I have the following code:
static _Atomic float testf;
void func() {
testf=1.0f;
float f=testf;
printf("%f\n", f);
}
Running it causes the program to hit a Debug Assert, Invalid memory order, at vcruntime_c11_atomic_support.h:417. (MSVC version 19.37.32822.0).
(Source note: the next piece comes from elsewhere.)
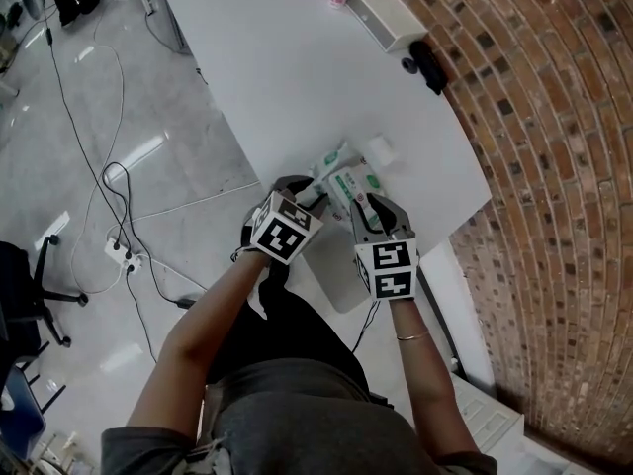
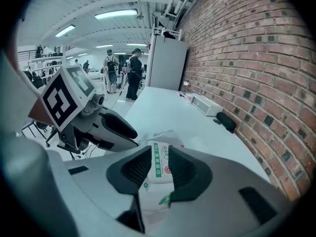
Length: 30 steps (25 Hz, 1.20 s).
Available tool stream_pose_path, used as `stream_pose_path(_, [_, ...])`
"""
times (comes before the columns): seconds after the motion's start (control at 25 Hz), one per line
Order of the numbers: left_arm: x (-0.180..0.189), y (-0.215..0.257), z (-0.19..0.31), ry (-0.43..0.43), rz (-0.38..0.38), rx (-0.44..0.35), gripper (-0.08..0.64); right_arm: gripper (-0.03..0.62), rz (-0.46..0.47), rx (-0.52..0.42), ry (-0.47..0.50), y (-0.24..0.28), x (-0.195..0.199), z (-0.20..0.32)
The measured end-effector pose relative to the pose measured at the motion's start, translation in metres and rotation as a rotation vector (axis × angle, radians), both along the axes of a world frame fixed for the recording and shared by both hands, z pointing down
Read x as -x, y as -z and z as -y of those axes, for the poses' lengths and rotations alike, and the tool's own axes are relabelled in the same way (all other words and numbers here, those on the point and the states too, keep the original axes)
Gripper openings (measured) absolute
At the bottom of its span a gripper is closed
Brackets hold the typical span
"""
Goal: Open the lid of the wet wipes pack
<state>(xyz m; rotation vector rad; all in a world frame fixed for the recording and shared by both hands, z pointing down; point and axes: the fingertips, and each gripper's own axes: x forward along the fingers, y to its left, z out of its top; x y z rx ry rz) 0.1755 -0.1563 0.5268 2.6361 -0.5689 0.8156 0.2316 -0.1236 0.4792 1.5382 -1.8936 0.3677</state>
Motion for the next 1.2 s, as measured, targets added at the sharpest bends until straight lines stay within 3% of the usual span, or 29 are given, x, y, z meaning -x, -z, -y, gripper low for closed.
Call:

I'm not that familiar with x64 calling conventions, but it looks like the generated assembly isn't calling either one of _Atomic_store32 or _Atomic_load32 correctly:
inline void _Atomic_store32(volatile int* _Ptr, int _Desired, int _Order);
inline int _Atomic_load32(const volatile int* _Ptr, int _Order);
; 41 : testf=1.0f;
mov r8d, 5 ; !!This seems to be _Order, corresponding to _Atomic_memory_order_seq_cst
movss xmm1, DWORD PTR __real@3f800000
lea rcx, OFFSET FLAT:testf
call _Atomic_store32 ; !!Where is EDX? That should contain _Desired.
; 42 : float f=testf;
movss xmm1, DWORD PTR __real@40a00000
lea rcx, OFFSET FLAT:testf
call _Atomic_load32 ; !!EDX should have _Order.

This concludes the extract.